Written by Mark Terry
Yesterday’s Board of Patent Appeals and Interferences (BPAI) decision in Ex Parte Peng highlighted the most effective way of reversing a Patent Examiner’s 103 obviousness type rejection – contesting the presence of one of the claim elements in the cited prior art. I, a Patent Lawyer practicing in the City of Miami, am always interested in reading about how other attorneys have gotten rejections reversed at the BPAI.
The Ex Parte Peng case involved a method claim performed by a GPS receiver. The claim element at issue involved the storage of certain data in sample RAM, followed by a reallocation of purpose of certain memory spaces. The Examiner issued an obviousness type rejection under 35 U.S.C. 103(a), asserting that the claim element at issue as found in the cited prior art. The Appellant appealed and argued that the claim element was in fact NOT disclosed by the cited prior art.
In a
short, one and a half page analysis section, the Board agreed with the
Appellant and reversed the rejection. Namely, the Board stated:
“We agree with Appellants that the results of
the accumulators are stored in the RAM latch, and not the sample RAM, … we do
not find any teaching or suggestion in the cited reference of a re-allocation
for purposes … there is no indication that some of these time slots … have been
re-allocated in a second mode … To somehow conclude that the cited
re-allocation of the time slots could be accomplished in the RAM latch
disclosed in Baranyai would require us to stretch the reference beyond
reasonable limits.”
It
seems like a simple argument – “the prior art does not disclose the claim
element” – and it lacks the complexity and depth of standard non-obviousness
arguments such as “no articulated reasoning” and “no motivation to combine.”

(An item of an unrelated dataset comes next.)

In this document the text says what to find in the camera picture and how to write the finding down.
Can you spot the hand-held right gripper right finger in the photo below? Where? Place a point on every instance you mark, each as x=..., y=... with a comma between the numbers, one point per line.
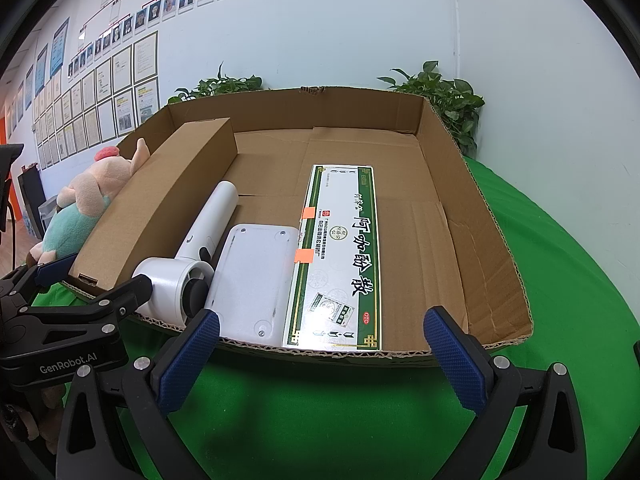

But it so happens that this simple argument is the single most successful way
to reverse a 35 U.S.C. 103(a) rejection (in electrical cases) on appeal before
the BPAI. According to data provided by Michael Messinger, Esq. at the 2010
Board of Patent Appeals conference, 57% of the obviousness reversals in
electrical cases were reversed using this argument. The next most successful
argument was the “rationale/underpinning”, which accounted for 37% of the
obviousness reversals in electrical cases.
The
lesson here is that if you want to increase your chances of reversing a 35
U.S.C. 103(a) rejection (in electrical cases) on appeal before the BPAI, you
would be wise to use “the prior art does not disclose the claim element”
argument. This argument is favored by the BPAI, according to the statistics.